[[ Data section, beginning ]]

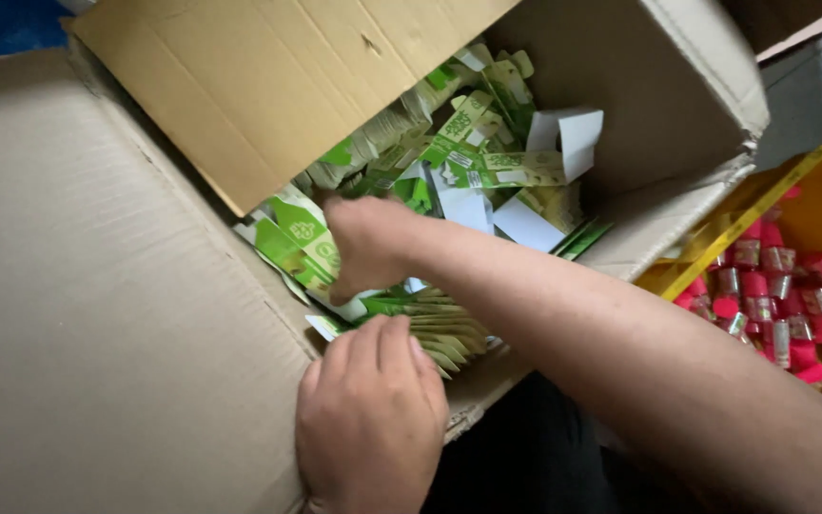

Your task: Manually inserting small product tubes into individual cardboard packaging boxes.

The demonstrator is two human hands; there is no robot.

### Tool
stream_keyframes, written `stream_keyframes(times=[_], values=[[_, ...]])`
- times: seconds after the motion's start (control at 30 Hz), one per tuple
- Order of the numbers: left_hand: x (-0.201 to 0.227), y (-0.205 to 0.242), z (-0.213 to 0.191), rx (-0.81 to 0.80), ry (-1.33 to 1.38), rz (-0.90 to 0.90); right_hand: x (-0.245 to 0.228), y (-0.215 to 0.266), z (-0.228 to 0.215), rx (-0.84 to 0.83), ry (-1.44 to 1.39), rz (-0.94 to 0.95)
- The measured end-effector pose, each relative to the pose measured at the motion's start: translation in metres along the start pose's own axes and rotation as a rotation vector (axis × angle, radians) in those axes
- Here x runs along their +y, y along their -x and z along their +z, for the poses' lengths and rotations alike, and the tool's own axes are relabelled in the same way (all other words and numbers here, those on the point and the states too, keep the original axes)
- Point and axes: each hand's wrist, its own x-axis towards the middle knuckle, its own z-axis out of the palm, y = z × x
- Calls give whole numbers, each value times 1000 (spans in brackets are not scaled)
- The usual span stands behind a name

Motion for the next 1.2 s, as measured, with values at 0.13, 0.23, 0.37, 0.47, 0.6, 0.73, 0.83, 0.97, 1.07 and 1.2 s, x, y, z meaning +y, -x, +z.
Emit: stream_keyframes(times=[0.13, 0.23, 0.37, 0.47, 0.6, 0.73, 0.83, 0.97, 1.07, 1.2], values=[[3, -2, -11, 20, 90, -47, -13, 30, -45, 44, -207, -8], [9, -2, -20, 128, 219, -55, 0, 54, -66, 88, -275, -33], [13, -1, -25, 240, 249, -99, 31, 83, -80, 450, -567, -293], [21, -3, -29, 275, 315, -46, 42, 112, -91, 580, -811, -271], [39, -3, -40, 224, 470, -43, 51, 144, -95, 753, -1146, 43], [67, -31, -55, 27, 474, -261, 71, 158, -83, 817, -1479, -208], [82, -49, -55, -252, 629, -476, 71, 165, -78, 841, -1531, -238], [88, -47, -32, -113, 1009, -659, 60, 177, -72, 951, -1775, -122], [94, -48, -36, -128, 999, -672, 69, 175, -72, 1082, -1869, -24], [82, -42, -23, -122, 957, -541, 72, 189, -86, 1075, -1917, -40]])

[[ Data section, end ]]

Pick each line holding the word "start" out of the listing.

- times: seconds after the motion's start (control at 30 Hz), one per tuple
- The measured end-effector pose, each relative to the pose measured at the motion's start: translation in metres along the start pose's own axes and rotation as a rotation vector (axis × angle, radians) in those axes

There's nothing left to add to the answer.